By the first week of October, 17 European countries — including Austria, Denmark, France, Germany, Greece, Hungary, Italy, the Netherlands and Poland — had used new European Union rules to announce bans on the cultivation of genetically modified crops.
This ban expose the worrying reality of how far Europe has gone in setting itself against modern science, though the bans do not apply directly to scientific research. Some hope is there as few countries — led by England — have declared themselves open to cultivation of genetically modified organisms, or GMOs.
The move is going to de-motivate the scientific community. In fact, why would anyone invest on a technology in the knowledge that it is likely to be outlawed by the government? The ban might lead to the vanishing of an entire field of human scientific venture.
Shockingly, at present Europe now has no chief scientific adviser. Last November, the European Commission’s president, Jean-Claude Juncker, chose not to reappoint Prof. Anne Glover as his science adviser after lobbying by Greenpeace and other environmental groups.

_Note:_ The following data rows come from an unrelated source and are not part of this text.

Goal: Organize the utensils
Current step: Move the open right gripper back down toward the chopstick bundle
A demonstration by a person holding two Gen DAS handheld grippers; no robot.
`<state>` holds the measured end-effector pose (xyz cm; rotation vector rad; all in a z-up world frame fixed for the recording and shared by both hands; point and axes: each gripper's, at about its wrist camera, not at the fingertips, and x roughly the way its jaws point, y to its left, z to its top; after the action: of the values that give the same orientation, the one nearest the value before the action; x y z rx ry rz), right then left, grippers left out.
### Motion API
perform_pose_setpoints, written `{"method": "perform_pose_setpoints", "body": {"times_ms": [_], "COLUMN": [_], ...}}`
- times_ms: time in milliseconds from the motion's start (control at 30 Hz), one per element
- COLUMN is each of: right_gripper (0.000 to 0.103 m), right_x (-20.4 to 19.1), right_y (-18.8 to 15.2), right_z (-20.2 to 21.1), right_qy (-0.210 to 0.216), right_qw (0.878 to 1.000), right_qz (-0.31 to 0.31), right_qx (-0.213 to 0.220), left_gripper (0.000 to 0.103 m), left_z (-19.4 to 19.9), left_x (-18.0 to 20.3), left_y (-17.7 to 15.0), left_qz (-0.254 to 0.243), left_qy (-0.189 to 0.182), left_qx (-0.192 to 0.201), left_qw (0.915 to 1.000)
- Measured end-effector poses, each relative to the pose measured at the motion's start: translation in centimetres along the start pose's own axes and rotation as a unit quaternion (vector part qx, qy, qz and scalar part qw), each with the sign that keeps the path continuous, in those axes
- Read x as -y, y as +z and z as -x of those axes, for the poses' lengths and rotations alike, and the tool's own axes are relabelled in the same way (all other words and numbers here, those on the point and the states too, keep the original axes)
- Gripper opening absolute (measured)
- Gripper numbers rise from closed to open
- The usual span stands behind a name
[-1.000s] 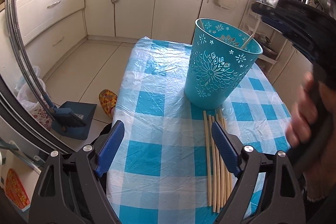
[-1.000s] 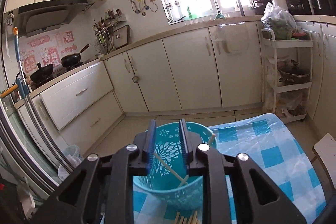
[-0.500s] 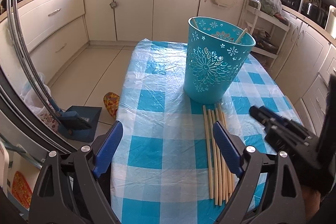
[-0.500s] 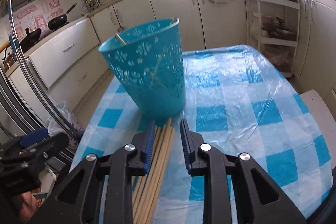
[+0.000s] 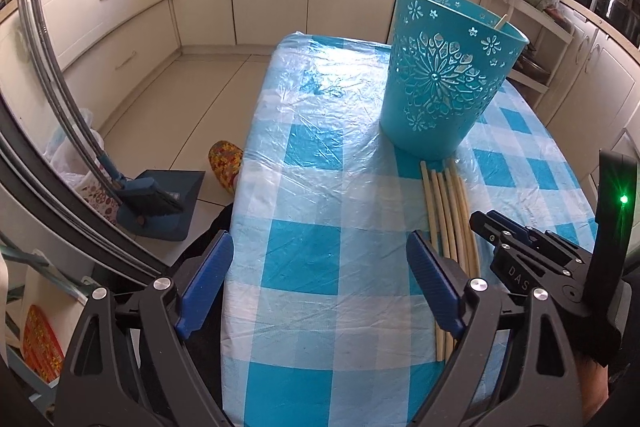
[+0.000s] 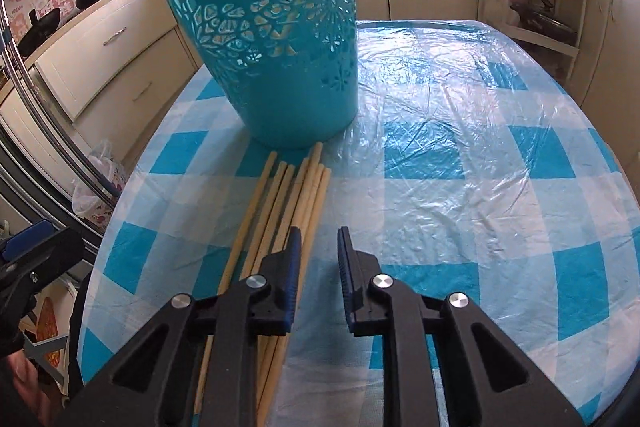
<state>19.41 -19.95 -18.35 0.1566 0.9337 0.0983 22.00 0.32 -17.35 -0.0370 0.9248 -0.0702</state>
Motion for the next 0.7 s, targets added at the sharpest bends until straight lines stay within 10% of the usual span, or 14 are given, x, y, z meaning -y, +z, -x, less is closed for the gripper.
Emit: {"method": "perform_pose_setpoints", "body": {"times_ms": [700], "right_gripper": [0.009], "right_x": [-1.4], "right_y": [0.1], "right_z": [-0.5], "right_qy": [-0.061], "right_qw": [0.995], "right_qz": [0.075], "right_qx": [-0.016], "left_gripper": [0.084], "left_z": [-1.9], "left_x": [2.0], "left_y": [-0.4], "left_qz": [-0.020], "left_qy": [-0.002], "left_qx": [-0.028], "left_qw": [0.9994]}}
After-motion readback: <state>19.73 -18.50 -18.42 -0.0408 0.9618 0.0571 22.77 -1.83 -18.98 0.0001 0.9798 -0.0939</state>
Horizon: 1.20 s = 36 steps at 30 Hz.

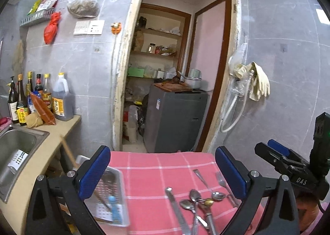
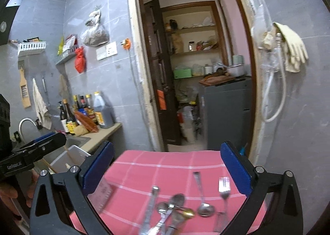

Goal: Organize utensils
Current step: 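Move the left tool back over the table toward the steel knife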

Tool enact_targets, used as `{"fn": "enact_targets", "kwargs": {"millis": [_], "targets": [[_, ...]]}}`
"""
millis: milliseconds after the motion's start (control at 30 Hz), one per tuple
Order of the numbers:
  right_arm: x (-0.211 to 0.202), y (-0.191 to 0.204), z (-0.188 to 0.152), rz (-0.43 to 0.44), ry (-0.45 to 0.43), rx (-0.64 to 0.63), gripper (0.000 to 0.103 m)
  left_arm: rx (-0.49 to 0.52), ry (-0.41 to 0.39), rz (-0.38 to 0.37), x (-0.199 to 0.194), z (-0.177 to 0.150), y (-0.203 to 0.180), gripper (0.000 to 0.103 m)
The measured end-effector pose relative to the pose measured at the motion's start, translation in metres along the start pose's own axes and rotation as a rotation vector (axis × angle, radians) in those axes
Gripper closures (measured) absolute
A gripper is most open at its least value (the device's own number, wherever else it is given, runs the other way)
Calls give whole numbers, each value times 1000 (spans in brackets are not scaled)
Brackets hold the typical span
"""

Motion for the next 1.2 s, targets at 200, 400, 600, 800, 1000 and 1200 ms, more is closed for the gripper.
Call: {"fn": "enact_targets", "kwargs": {"millis": [200,400,600,800,1000,1200], "targets": [[-9,-38,-7,-51,8,-1,1,2,13,-17,13,-17,-35,1],[2,-73,-30,-73,52,21,1,7,50,-13,36,-41,-59,1],[28,-98,-63,-74,133,47,1,-6,114,5,70,-71,-68,1],[62,-114,-94,-37,229,74,1,-6,219,12,106,-98,-67,1],[92,-120,-116,20,312,105,3,-15,312,9,134,-117,-62,1],[116,-125,-129,70,382,151,24,-90,378,-1,151,-127,-48,6]]}}
Point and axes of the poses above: each gripper's, at about its wrist camera, not at the fingertips, and x roughly the way its jaws point, y to its left, z to its top, the point moved 3 cm from there along x, roughly the way its jaws point, and after that the axes turned 9 degrees about y, right-handed, at the moved point
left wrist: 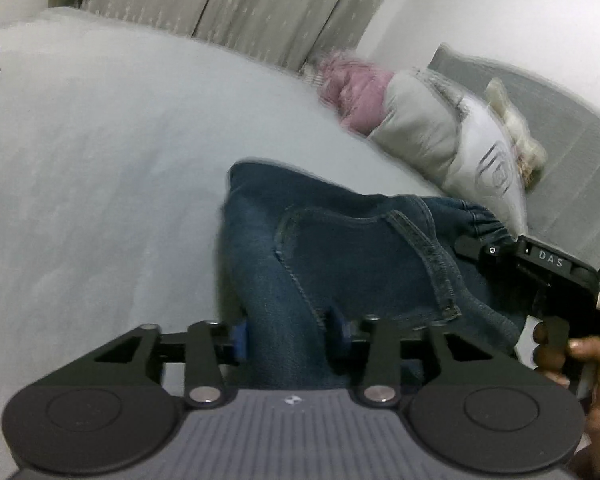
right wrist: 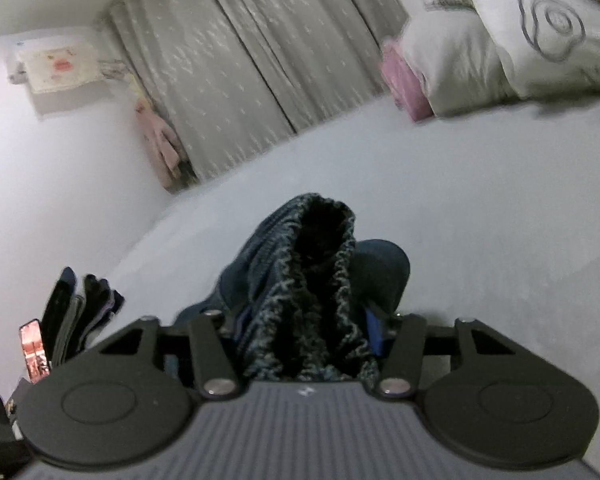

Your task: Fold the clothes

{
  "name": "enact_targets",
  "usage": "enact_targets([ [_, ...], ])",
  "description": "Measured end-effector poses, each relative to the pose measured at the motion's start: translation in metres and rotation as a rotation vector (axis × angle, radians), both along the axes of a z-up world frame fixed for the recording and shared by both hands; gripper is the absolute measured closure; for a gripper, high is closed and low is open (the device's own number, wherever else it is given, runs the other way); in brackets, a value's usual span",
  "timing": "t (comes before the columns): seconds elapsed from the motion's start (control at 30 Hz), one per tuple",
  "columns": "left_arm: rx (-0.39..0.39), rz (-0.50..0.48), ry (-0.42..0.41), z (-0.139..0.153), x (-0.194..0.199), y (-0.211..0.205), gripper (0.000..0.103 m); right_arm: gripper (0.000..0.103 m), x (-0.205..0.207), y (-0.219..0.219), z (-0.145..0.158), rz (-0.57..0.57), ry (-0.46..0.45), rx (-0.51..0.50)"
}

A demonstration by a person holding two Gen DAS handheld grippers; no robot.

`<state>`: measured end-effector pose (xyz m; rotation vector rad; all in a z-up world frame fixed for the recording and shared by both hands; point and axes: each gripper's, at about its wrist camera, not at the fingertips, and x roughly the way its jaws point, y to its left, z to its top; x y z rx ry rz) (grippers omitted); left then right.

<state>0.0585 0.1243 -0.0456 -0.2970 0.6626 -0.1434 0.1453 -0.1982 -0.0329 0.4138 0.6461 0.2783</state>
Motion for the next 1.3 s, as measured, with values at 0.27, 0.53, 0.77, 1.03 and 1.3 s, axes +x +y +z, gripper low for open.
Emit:
enact_targets([
  [0.27,0.259,0.068,-0.006,0.025,-0.017,-0.022,0.012,0.015,-0.029,0.004,0.005,-0.019,-0.074,-0.190],
  [0.53,0.424,0.085,0.080,0.056,-0.036,-0.079,0.001,0.015,-0.073,0.012,0.058,-0.001,-0.077,-0.343],
  [0.77,0.364,0.028,0.243,0.064,-0.033,-0.104,0.001,0.015,-0.087,0.021,0.075,0.082,0.078,-0.386],
  [1.03,0.360,0.038,0.339,0.064,-0.044,-0.124,0.001,0.015,-0.093,0.011,0.073,0.077,0.171,-0.410],
  [1.3,0.347,0.030,0.394,0.056,-0.035,-0.139,0.001,0.015,-0.093,0.019,0.057,0.108,0.206,-0.463],
])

Facing this hostile climate, the crop biotech sector in Europe is dying. The plant science division of the agrochemical giant BASF closed its doors in Germany back in 2012, shifting some operations to the friendlier climes of the United States. In the public sector, the European Academies Science Advisory Council, the leading voice of science in Europe, lamented in 2013: “The E.U. is falling behind international competitors in agricultural innovation and this has implications for E.U. goals for science and innovation.”
It cannot be said how this new ban will impact the new gene editing tool ‘Crispr’, which is on the brink of revolutionizing the field of genetics. The Europe’s aversion to GMOs might slam the door for this technology as well.